*** Provided material ***
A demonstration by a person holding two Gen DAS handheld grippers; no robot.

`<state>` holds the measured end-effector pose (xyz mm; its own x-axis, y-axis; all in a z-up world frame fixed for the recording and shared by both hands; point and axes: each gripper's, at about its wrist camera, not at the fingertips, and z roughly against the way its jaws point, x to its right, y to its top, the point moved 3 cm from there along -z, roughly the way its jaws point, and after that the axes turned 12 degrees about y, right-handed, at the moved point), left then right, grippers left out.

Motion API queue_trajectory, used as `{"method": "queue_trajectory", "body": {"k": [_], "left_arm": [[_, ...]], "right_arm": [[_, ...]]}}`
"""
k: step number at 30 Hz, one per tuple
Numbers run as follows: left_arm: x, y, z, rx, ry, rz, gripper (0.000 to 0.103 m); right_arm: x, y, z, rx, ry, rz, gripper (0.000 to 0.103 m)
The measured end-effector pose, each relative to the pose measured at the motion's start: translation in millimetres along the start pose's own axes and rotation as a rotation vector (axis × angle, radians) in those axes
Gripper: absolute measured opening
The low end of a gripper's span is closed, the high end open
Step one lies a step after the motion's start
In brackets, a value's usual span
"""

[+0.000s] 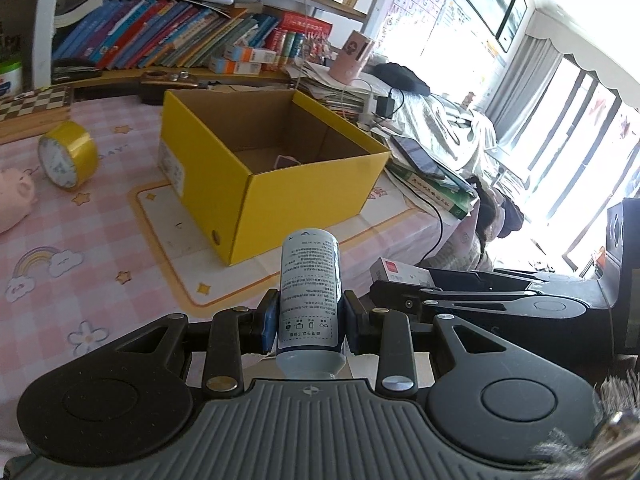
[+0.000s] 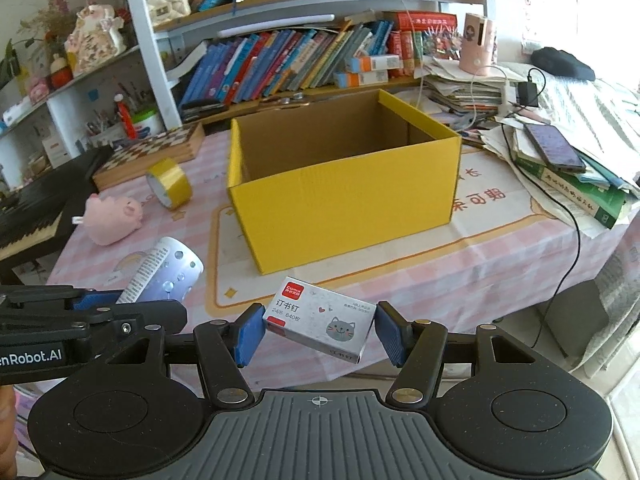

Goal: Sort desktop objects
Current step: 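Carry the spray bottle in the left tool while the right tool carries the staple box toward the yellow box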

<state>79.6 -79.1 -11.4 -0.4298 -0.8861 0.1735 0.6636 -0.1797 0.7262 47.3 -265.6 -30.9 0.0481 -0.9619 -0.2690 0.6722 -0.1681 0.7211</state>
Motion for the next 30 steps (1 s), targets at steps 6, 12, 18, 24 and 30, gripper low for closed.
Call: {"method": "queue_trajectory", "body": {"k": [6, 12, 18, 24, 30], "left_arm": [[15.6, 11.0, -16.5, 0.001, -0.011, -0.009, 0.030], [33.7, 23.6, -34.5, 0.009, -0.017, -0.025, 0.030], [47.1, 37.6, -49.2, 0.030, 0.003, -0.031, 0.030], [57.7, 56.9, -51.5, 0.085, 0.039, -0.039, 0.030], [63.1, 87.7, -50.0, 0.166, 0.087, -0.052, 0.030]], "right_arm": [[20.3, 11.1, -5.2, -0.011, -0.006, 0.004, 0.061], [43.7, 24.2, -11.0, -0.017, -0.004, 0.010, 0.061], [61.6, 39.3, -18.7, -0.012, 0.021, 0.032, 0.061], [71.0, 59.7, -20.2, 0.032, 0.065, 0.068, 0.061], [83.8, 95.9, -20.7, 0.096, 0.102, 0.113, 0.061]]}}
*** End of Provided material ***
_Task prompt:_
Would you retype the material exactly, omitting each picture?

_Answer section:_
A demonstration by a person holding two Gen DAS handheld grippers; no robot.

`<state>` holds the measured end-effector pose (xyz mm; its own x-axis, y-axis; all in a z-up world frame fixed for the recording and shared by both hands; point and axes: each gripper's, at about its wrist camera, not at the fingertips, and z roughly against the way its jaws point, x to its right, y to its top, the point moved 3 cm from there along -z, roughly the way its jaws point, and after that the axes turned 12 degrees about y, right-handed, at the moved point), left then right, grippers left out.

Motion API queue_trajectory, used as `{"method": "queue_trajectory", "body": {"k": [_], "left_arm": [[_, ...]], "right_arm": [[_, ...]]}}`
"""
k: step number at 30 Hz, one per tuple
Numbers run as follows: left_arm: x, y, z, rx, ry, rz, gripper (0.000 to 0.103 m); right_arm: x, y, z, rx, ry, rz, gripper (0.000 to 0.103 m)
The measured end-effector pose, each relative to the pose measured at the motion's start: translation in millimetres along the start pose's own axes and rotation as a rotation vector (axis × angle, radians) in those axes
Gripper: absolute measured opening
The low end of a gripper's span is closed, the high end open
Step one lies a step after the motion's start
In brackets, a value's usual span
"""

[+0.000s] 
[+0.000s] 

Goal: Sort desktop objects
Current step: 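Carry the spray bottle in the left tool while the right tool carries the staple box toward the yellow box
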
<state>79.6 -79.1 -11.4 -0.4298 -0.8861 0.1735 0.6636 -0.1797 0.7262 47.3 -265.6 -30.9 0.0481 -0.9619 -0.2690 0.6722 -0.1681 0.7211</state>
Motion for the next 30 steps (1 s), targets at steps 6, 12, 18, 24 and 30, gripper low for closed.
Call: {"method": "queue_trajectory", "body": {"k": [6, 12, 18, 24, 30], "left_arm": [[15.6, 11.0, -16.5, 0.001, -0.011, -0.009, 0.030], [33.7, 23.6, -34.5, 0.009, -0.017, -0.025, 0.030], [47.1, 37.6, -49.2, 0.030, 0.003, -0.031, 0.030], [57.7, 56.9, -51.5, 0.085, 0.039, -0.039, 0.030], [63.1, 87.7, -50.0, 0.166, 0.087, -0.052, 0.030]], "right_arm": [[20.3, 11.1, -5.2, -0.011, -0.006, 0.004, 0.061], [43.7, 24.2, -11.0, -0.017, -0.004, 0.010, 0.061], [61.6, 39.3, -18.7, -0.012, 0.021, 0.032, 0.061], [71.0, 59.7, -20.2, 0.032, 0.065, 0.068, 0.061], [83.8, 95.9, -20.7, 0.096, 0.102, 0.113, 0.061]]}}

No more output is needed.